Las críticas y señalamientos hacia cualquier gobierno son y deben ser contundentes. Así funciona el sistema democrático, no hay nada de raro en esto. Quienes están en el poder deben ejercerlo de la mejor manera posible para evitar los señalamientos, para ser contundentes en las respuestas sobre sus decisiones y para librar los ataques de quienes compiten por quitárselo. Por su parte, quienes quieren arrebatar el poder, están obligados a identificar todos los huecos, errores y fallas, con el fin de sacar provecho de ello y presentarse como una mejor opción para solucionarlos.
Bajo estas consideraciones, muchas personas no entienden que López Obrador, a 24 meses de estar sentado en la silla, se queje de las críticas a su gobierno, algo que es normal en cualquier democracia. No obstante, tampoco extraña la actitud de AMLO. En un mundo hiperconectado, donde la meta-narrativa y lo simbólico tienen una fuerza sin precedente, mantener la condición de víctima que es atacado por los poderes fácticos, tales como los medios o los empresarios, sigue siendo rentable. En no pocas ocasiones ha dicho “soy el presidente que más han atacado los medios en toda la historia del país”. El simple hecho de decirlo, lo pone en esa condición. El simple hecho de escucharlo, hace que millones de personas así lo crean y perciban.

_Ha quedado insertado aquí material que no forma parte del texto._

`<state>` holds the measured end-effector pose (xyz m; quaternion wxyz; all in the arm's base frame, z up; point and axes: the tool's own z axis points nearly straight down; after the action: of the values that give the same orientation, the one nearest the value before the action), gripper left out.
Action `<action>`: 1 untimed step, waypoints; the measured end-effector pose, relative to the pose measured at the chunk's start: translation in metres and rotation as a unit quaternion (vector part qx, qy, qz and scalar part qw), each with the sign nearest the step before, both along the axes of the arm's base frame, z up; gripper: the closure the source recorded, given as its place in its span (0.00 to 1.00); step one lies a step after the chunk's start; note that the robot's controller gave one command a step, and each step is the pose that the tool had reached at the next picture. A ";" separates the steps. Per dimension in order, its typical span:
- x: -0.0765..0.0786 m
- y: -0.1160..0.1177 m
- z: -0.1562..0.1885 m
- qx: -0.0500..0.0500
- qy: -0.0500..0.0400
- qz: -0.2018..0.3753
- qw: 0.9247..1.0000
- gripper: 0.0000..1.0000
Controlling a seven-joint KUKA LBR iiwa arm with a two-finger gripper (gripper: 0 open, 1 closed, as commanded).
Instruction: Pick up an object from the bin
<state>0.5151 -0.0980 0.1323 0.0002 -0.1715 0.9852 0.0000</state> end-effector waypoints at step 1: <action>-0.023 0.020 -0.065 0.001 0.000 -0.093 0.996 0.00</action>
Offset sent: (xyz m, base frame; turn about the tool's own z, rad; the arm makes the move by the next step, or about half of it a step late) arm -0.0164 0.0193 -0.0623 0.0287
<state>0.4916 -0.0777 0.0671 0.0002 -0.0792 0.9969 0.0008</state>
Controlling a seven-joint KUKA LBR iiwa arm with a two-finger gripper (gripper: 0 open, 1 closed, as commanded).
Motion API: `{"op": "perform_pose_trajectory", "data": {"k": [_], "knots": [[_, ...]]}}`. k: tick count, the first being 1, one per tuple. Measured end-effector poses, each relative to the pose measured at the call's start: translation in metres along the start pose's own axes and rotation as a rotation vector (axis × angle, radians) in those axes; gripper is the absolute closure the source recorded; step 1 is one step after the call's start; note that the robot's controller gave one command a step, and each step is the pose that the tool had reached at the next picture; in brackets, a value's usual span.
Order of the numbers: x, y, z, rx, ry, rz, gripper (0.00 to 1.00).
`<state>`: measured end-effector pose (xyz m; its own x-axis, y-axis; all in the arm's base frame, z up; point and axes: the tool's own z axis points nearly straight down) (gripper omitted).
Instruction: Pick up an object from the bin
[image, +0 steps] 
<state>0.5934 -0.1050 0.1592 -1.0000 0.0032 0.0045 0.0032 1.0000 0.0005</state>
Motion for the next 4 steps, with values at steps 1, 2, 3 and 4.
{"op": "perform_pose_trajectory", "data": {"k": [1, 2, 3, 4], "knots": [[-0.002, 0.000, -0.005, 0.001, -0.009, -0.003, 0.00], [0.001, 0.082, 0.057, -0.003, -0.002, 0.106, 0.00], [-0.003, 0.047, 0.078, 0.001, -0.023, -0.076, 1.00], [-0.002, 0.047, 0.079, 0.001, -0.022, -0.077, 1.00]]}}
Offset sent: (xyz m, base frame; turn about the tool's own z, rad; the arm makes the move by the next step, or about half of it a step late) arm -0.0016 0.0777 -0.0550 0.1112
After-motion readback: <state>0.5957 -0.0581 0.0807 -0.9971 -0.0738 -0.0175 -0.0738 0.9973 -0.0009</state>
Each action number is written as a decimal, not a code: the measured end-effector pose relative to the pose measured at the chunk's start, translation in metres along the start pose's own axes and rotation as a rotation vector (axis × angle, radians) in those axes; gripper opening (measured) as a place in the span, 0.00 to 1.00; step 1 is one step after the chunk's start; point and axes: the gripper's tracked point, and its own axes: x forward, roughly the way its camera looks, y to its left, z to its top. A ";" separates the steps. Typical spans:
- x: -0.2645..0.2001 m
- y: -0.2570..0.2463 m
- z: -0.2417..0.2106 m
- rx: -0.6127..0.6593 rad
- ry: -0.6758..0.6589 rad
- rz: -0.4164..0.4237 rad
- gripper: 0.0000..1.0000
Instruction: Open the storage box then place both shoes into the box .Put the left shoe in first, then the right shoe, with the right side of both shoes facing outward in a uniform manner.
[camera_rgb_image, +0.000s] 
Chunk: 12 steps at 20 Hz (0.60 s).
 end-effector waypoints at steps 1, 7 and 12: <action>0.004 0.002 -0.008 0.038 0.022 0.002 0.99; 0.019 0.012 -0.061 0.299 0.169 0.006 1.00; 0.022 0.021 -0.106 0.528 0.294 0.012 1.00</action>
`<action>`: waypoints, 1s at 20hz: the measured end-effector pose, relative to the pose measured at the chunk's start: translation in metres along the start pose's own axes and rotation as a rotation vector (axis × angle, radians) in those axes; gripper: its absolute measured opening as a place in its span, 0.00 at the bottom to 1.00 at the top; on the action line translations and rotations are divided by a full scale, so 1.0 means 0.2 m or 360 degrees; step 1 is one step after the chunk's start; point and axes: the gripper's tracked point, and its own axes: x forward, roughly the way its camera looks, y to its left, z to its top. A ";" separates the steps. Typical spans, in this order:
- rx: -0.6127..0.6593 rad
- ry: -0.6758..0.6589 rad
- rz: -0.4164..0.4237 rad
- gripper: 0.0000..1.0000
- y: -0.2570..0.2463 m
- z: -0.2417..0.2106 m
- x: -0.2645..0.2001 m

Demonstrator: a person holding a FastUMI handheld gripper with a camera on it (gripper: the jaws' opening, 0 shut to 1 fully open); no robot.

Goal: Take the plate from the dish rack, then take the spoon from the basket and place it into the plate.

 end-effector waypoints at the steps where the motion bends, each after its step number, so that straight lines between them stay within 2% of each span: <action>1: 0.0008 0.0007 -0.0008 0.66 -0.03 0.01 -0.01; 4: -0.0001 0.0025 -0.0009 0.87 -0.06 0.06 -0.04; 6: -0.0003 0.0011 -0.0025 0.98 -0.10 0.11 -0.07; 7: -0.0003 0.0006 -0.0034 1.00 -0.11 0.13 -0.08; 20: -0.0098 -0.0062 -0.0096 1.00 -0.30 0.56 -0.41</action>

Sirvan estas consideraciones, pues en el informe del martes pasado, tuvimos una repetición de lo que hemos visto desde que el presidente tomó protesta. Por un lado, la defensa a ultranza de todo lo realizado; nulo espacio para la autocrítica. Por el otro, el ataque también desmedido contra lo que se ha hecho o se ha dejado de hacer; ningún espacio para el reconocer que haya algo bueno.